-3

I have a larger array or list of doubles which is not sorted and I want to calculate min, max, mean, median and standard deviation the most efficient way. Of course I could simply use Linq to calculate each one by one, but I think one can go faster. Sample code:

var list = new List<double>(){1.0, 2.5, 0.11, 0.7, 8.2, 3.4, 1.0};
var (min, max, mean, median, std) = CalculateMetrics(list);

private (double, double, double, double, double) CalculateMetrics(List<double> list) {
    // TODO
}

So what is the most efficient way? Using libraries is also fine for me.

Anno
  • 761
  • 1
  • 10
  • 22
  • when you say "larger", like how large? 500? 5k? 5M? 5B? If you have an estimate of your potential array size, you can select a better algorithm. It might not be necessary to do a lot of optimization for a primitive array of size around 1k, considering all the overhead associated. – mcy Dec 29 '21 at 12:17

3 Answers3

3

All the descriptive stats except median you want can be computed in one pass through your list. The trick to getting the standard deviation is accumulating both the sum and the sum-of-squares of your samples.

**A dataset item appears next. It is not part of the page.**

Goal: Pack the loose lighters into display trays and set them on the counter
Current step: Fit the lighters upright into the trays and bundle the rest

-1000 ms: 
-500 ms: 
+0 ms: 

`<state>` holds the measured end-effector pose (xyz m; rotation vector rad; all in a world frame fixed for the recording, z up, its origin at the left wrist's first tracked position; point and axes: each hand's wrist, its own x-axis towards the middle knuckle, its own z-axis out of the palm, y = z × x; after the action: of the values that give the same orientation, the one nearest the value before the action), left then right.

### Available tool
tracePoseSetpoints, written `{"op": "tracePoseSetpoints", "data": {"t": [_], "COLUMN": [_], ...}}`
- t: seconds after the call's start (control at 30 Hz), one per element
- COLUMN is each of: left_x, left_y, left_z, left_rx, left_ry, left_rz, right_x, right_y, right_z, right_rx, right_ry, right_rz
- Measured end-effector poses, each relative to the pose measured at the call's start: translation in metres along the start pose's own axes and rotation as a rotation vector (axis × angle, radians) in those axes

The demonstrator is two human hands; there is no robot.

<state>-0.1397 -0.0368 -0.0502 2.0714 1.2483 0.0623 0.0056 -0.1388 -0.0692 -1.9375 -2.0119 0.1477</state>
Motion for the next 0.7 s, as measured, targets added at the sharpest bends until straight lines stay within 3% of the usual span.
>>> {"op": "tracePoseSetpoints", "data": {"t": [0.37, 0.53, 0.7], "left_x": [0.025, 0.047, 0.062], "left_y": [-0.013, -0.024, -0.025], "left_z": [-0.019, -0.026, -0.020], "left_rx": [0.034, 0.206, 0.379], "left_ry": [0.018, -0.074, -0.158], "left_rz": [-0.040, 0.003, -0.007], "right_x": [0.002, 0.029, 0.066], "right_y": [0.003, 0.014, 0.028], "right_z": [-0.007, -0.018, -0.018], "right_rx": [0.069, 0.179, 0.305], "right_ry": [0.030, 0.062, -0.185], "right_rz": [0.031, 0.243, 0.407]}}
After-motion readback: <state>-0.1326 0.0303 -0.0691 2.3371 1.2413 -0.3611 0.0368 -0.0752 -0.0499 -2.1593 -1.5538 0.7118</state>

Here's an example of that.

int count = 0;
double sum = 0.0;
double sumsq = 0.0;
double max = double.MinValue;
double min = double.MaxValue;

foreach (double sample in list)
{
    count++;
    sum += sample;
    sumsq += sample * sample;
    if (sample > max) max = sample;
    if (sample < min) min = sample;
}

double mean = sum / count;
double stdev = Math.Sqrt((sumsq / count) - (mean * mean));

Because this makes only one pass through the list, it works with any IEnumerable collection of samples, and is compatible with LINQ.

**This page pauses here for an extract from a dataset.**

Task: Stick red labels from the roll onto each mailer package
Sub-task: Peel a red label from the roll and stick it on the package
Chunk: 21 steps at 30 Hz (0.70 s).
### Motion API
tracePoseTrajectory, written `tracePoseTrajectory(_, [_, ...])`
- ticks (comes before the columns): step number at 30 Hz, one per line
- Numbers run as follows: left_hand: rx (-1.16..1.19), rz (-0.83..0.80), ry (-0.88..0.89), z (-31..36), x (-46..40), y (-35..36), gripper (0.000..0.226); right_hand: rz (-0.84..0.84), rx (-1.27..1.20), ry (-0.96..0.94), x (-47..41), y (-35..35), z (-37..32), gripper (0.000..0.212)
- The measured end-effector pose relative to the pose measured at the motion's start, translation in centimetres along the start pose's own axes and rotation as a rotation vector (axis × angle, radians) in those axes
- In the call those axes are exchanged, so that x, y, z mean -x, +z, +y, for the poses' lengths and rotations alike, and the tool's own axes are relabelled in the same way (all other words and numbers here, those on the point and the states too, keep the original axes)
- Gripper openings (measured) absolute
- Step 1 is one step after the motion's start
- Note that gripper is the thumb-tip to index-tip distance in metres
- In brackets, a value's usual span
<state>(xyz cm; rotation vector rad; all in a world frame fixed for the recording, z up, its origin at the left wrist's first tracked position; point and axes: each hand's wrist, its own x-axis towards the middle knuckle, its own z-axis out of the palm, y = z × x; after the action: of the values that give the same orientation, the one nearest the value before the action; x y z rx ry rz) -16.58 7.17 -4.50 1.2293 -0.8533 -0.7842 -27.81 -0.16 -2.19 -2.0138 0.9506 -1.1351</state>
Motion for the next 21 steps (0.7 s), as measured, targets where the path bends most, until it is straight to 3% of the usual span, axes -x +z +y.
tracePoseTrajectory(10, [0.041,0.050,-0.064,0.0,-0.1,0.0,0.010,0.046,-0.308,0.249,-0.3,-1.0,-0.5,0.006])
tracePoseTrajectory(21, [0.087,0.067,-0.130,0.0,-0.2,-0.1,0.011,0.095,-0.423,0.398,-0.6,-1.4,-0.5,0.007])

Obviously this is quick-n-dirty example code. I leave it to you to build it into a useful function.

It will throw a divide check on an empty list. And, if you have very large numbers or very long lists, that subtraction in the computation of stdev may lose precision and give you back a useless number.

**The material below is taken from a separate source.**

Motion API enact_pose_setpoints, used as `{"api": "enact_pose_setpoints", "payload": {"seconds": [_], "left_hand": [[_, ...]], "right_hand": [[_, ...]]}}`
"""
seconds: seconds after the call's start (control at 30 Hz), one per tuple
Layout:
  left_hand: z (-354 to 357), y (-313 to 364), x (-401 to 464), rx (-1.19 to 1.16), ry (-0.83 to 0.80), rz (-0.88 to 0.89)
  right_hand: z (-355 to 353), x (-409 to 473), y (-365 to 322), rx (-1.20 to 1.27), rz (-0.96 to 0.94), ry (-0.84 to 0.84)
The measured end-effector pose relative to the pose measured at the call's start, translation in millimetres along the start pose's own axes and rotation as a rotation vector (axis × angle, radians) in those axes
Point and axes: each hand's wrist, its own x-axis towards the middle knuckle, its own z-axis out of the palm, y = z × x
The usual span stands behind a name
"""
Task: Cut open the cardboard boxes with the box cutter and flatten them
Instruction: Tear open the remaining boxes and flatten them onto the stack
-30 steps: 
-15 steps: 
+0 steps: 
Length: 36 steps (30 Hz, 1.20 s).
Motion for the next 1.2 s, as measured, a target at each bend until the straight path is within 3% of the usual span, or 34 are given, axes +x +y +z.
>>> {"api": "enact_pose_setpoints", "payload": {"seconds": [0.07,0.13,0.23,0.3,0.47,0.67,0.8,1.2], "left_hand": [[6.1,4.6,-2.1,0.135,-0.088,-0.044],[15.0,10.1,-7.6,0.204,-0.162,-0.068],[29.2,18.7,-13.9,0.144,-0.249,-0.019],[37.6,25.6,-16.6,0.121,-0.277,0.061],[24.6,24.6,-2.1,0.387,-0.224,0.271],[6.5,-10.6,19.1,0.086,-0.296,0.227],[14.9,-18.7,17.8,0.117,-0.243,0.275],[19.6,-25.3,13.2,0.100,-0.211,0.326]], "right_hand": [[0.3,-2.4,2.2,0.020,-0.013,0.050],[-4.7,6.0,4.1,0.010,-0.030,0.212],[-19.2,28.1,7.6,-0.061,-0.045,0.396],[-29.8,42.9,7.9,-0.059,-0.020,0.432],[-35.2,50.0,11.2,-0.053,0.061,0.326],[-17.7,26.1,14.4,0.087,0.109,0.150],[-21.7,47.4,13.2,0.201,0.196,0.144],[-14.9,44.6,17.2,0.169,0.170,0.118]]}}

But it works well for most applications.

O. Jones
  • 103,626
  • 17
  • 118
  • 172
  • OP wants median also, for which the list needs to be sorted to do it in `O(n)` – Charlieface Dec 29 '21 at 12:32
  • Oh, you're right, I missed the median requirement. So much for the single pass **O(n)** unless the list is known *a priori* to be sorted, as you mention. You may as well use `list.Median()` to get the median; it's decently optimized. – O. Jones Dec 29 '21 at 12:34
0

Because the median is asked for and the standard deviation requires the mean, it makes this hard to do in O(n).

Here's my best attempt:

private (double min, double max, double mean, double median, double std) CalculateMetrics(List<double> list)
{
    var mean = list.Average();
    var std = Math.Sqrt(list.Aggregate(0.0, (a, x) => a + (x - mean) * (x - mean)) / list.Count());
    var sorted = list.OrderBy(x => x).ToList();
    var median = sorted.Count % 2 == 0 ? (sorted[sorted.Count / 2 - 1] + sorted[sorted.Count / 2]) / 2 : sorted[sorted.Count / 2];
    return (sorted.First(), sorted.Last(), mean, median, std);
}
Enigmativity
  • 113,464
  • 11
  • 89
  • 172
0

O(2n) solution:

        private static (double, double, double, double, double) CalculateMetrics(double[] list)
        {
            if (list.Length < 1)
            {
                throw new Exception();
            }

            double min = list[0];
            double max = list[0];
            double median = list[list.Length / 2];

            double sum = 0;
            foreach (double el in list)
            {
                if (el > max)
                {
                    max = el;
                }
                if (el < min)
                {
                    min = el;
                }

                sum += el;
            }

            double mean = sum / list.Length;

            double sumStd = 0;
            foreach (var el in list)
            {
                sumStd += Math.Pow(el - mean, 2) / list.Length;
            }
            double stdDev = Math.Sqrt(sumStd);

            return (min, max, mean, median, stdDev);
        }
JL0PD
  • 3,698
  • 2
  • 15
  • 23